Die Organisatoren von "Awakening Austria", Chris Pöschl und Astrid Höger, hatten sich bereits in einer Stellungnahme am Montagabend gegen den Vorwurf politischer Einseitigkeit gewehrt. Sebastian Kurz sei bereits vor etwa sechs Monaten als damaliger Bundeskanzler zu der Veranstaltung eingeladen worden. "Wir hätten auch jeden anderen Bundeskanzler eingeladen, ganz egal welcher Partei er oder sie zugehört." Nach seiner Amtsenthebung Ende Mai habe man Kurz "zwar nicht ausgeladen, aber sein Kommen in keiner Weise kommuniziert" - auch um zu "unterstreichen, dass es sich keineswegs um einen politischen Programmpunkt handelte".
Bei dem "Awakening"-Tagen sei für alle Verantwortlichen Österreichs und damit auch für alle Politiker mehrfach gebetet worden, wiesen Pöschl und Höger hin: "Von einer Nähe zu einer bestimmten Partei kann keine Rede sein." Das Segensgebet für Kurz "war eine spontane Idee Ben Fitzgeralds und mit dem Altkanzler nicht abgesprochen, weshalb dieser auch etwas überrascht war".
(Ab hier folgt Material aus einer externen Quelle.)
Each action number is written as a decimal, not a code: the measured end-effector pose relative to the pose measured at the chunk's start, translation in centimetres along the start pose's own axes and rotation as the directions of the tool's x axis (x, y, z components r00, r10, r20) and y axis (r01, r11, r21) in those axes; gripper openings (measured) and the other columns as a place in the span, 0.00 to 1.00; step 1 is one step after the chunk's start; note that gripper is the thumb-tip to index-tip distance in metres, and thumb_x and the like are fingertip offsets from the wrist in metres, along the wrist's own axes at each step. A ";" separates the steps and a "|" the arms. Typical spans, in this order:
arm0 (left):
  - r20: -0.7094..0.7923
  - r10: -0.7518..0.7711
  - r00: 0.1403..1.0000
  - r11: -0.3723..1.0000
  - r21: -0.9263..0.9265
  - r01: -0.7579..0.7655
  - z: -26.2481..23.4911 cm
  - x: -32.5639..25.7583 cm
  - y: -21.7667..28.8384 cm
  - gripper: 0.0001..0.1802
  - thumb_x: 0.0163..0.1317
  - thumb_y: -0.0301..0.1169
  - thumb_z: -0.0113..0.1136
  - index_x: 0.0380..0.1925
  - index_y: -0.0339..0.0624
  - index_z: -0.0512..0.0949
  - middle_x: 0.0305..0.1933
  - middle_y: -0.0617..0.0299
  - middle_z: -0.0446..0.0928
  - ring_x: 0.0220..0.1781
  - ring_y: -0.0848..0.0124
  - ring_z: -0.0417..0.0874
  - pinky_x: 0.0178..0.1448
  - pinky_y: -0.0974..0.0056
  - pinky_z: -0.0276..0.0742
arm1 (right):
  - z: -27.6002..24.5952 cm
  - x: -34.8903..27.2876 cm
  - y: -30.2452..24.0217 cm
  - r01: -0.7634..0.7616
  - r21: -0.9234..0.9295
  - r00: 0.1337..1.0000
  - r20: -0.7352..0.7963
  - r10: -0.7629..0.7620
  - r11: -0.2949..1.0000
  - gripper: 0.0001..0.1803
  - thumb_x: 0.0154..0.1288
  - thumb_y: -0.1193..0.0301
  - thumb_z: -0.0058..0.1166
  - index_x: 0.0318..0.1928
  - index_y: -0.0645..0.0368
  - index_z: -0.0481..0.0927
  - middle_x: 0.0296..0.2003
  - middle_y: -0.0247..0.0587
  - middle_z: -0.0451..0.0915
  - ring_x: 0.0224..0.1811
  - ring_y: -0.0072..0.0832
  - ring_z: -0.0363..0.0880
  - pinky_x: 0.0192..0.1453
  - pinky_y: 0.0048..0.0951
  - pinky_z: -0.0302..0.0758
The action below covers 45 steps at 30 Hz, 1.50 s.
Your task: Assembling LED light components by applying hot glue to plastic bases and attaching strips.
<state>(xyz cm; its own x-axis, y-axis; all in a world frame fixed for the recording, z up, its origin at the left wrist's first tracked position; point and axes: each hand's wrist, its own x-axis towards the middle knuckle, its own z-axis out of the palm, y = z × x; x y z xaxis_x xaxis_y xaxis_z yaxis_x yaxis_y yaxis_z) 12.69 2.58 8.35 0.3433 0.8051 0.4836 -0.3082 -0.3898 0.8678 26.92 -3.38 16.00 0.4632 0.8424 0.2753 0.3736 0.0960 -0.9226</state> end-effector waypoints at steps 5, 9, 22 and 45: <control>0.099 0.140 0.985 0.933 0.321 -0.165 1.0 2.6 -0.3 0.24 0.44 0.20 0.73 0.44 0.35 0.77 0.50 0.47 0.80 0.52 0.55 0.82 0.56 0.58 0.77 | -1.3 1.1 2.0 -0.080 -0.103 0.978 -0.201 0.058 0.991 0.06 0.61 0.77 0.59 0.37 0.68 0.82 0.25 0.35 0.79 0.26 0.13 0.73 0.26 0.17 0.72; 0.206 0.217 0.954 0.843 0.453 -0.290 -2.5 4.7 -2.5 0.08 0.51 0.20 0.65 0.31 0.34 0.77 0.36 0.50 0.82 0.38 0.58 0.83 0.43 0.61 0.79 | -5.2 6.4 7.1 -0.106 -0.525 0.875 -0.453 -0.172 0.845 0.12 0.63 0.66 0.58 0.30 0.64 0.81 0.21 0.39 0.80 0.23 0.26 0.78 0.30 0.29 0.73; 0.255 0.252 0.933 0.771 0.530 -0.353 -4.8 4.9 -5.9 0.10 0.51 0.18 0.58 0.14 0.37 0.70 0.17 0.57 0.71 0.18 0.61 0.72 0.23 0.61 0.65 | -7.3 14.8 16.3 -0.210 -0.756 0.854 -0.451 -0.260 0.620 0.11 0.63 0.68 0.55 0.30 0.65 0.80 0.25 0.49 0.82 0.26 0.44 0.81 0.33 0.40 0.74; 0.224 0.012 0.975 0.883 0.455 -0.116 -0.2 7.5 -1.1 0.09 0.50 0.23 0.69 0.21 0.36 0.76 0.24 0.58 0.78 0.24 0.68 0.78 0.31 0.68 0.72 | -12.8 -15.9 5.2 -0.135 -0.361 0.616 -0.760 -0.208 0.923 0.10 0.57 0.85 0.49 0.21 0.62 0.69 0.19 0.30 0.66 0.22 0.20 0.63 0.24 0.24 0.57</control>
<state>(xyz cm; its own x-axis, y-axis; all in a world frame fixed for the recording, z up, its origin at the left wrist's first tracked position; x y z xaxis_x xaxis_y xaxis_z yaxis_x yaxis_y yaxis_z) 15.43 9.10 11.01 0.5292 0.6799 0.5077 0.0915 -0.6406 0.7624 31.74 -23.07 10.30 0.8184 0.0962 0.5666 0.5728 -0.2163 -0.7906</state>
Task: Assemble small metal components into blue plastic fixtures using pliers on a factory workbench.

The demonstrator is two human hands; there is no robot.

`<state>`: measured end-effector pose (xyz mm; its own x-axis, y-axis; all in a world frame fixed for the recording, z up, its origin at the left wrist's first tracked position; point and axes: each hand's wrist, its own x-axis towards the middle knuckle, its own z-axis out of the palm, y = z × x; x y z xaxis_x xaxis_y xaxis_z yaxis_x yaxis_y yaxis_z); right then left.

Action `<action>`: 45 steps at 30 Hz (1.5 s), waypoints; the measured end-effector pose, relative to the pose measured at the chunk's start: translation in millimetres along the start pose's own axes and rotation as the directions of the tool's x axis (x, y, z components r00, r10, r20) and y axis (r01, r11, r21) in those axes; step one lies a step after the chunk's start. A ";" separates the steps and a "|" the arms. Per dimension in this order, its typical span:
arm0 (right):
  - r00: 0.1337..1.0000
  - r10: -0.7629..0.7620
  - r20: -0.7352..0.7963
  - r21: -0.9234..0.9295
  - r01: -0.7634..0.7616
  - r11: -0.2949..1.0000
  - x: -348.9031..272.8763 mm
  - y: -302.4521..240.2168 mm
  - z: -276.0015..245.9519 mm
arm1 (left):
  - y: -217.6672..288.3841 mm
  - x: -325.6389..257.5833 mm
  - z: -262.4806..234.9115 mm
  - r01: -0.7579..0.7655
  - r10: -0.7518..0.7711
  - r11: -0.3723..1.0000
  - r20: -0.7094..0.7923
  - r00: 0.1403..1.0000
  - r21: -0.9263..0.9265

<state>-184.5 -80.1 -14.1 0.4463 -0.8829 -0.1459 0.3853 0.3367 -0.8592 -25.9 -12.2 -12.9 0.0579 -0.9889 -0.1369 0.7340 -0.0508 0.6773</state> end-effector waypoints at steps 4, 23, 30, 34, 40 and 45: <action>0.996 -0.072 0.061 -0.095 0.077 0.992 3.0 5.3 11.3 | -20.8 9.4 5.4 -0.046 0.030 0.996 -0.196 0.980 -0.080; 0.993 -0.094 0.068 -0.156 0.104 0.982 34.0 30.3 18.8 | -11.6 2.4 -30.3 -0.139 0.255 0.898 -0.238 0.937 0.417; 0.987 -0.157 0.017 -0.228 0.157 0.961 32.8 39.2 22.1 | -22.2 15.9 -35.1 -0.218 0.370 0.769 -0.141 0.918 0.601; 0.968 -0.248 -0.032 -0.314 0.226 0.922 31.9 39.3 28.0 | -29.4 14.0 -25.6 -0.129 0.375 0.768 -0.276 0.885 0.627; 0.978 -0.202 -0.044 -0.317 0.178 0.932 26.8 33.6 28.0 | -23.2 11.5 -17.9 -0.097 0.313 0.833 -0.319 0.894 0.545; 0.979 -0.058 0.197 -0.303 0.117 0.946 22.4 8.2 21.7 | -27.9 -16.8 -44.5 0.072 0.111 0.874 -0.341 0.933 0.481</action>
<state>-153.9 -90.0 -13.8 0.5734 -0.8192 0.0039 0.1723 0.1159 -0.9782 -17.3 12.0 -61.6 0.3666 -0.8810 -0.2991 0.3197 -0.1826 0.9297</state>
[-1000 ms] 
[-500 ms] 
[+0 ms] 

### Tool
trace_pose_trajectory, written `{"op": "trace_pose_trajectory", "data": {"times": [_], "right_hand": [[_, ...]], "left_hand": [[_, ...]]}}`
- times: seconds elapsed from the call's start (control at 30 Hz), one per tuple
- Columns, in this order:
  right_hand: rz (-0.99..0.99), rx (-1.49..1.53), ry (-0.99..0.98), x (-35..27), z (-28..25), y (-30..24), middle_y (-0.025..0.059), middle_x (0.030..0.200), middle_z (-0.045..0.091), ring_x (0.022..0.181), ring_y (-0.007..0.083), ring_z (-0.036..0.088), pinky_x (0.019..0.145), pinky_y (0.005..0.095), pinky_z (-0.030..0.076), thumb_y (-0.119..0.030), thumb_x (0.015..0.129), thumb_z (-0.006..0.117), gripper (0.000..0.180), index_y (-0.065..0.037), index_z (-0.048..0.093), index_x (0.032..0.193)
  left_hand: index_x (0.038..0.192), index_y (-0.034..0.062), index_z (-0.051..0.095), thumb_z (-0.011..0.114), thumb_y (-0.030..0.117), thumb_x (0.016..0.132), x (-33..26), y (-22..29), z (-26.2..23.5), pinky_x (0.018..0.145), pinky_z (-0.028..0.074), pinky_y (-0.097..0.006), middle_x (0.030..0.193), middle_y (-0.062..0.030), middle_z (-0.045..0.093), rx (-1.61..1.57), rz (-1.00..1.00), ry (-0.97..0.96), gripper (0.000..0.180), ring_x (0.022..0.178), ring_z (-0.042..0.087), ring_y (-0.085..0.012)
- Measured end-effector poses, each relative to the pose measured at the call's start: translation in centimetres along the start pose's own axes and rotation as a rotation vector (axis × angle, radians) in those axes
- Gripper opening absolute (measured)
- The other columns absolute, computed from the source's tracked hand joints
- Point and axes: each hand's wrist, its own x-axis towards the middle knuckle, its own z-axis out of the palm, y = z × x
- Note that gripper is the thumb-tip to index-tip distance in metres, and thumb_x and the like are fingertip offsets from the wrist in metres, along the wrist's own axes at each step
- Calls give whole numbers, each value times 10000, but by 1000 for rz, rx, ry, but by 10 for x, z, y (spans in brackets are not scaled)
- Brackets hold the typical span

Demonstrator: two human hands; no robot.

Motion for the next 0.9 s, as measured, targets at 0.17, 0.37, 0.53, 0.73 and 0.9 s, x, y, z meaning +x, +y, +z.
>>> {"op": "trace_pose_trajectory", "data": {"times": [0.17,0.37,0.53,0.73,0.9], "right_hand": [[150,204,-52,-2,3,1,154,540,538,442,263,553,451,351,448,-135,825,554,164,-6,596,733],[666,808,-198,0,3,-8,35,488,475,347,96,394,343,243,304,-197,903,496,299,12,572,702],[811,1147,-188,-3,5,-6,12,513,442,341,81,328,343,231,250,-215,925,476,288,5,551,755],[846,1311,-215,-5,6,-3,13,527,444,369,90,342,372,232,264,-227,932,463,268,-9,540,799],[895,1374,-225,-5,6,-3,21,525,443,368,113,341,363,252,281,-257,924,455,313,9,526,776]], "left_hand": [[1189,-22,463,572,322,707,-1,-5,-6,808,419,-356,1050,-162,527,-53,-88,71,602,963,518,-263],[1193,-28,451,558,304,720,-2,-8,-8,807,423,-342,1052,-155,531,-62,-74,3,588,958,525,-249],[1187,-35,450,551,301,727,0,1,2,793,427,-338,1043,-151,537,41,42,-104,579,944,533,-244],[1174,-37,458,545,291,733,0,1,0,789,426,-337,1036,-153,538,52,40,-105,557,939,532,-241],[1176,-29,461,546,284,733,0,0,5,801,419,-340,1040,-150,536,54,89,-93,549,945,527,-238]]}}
Großveranstaltungen mit gemeinsamen Gebeten für politisch Verantwortliche habe es auch bei anderen Konfessionen gegeben, erinnerten die Freikirchen-Vertreter u.a. an den Mitteleuropäischen Katholikentag 2004 in Mariazell "mit zahlreicher Politikprominenz". In die Stadthallenveranstaltung sei die katholische Kirche durch einzelne Vertreter in die Vorbereitung eingebunden gewesen, die Hauptverantwortlichen kämen aus einer gesetzlich anerkannten Religionsgemeinschaft - den Freikirchen in Österreich. Pöschl und Höger plädierten angesichts von "harscher Kritik" für mehr Toleranz "in Fragen von Stil und Ausdrucksformen des Glaubens".
Das starke positive oder auch kritische Echo auf die "Awakening"-Veranstaltung deuten die Organisatoren als Bestätigung dafür, "dass wir einen Nerv getroffen und ein Bedürfnis erfüllt haben". Das gemeinsame, auch öffentlich sichtbare Gebet sei für viele Christen "essenzieller Bestandteil ihres Glaubens".
"Was war eigentlich so empörend?"
Dass Sebastian Kurz als einziger Politiker eingeladen war, vermittle "den Eindruck der Einseitigkeit", räumte Michael Prüller, Kommunikations-Chef der Erzdiözese Wien, in einem Kommentar für die aktuelle Ausgabe der Wiener Kirchenzeitung "Der Sonntag" ein. "Aber sonst, was war eigentlich so empörend?"
Sein Eindruck nach vielen Gesprächen sei, "dass Kurz nur das Fass zum Überlaufen brachte". Im Grunde seien viele, die das Video aus der Stadthalle sahen, "von der Art des Betens befremdet" gewesen. Die Überschwänglichkeit, die Anrufung des Heiligen Geistes auch durch die Körperhaltung mit ausgestreckten Armen, das Fürbittgebet für eine konkrete Person seien hierzulande so ungewohnte Praktiken, "dass wir sie leicht für aufgesetzt halten", obwohl die "uralter christlicher Praxis" entsprächen. "Uns fremd, aber kraftvoll. Einen zweiten - offenen und ökumenischen - Blick wert", wie Prüller anregte.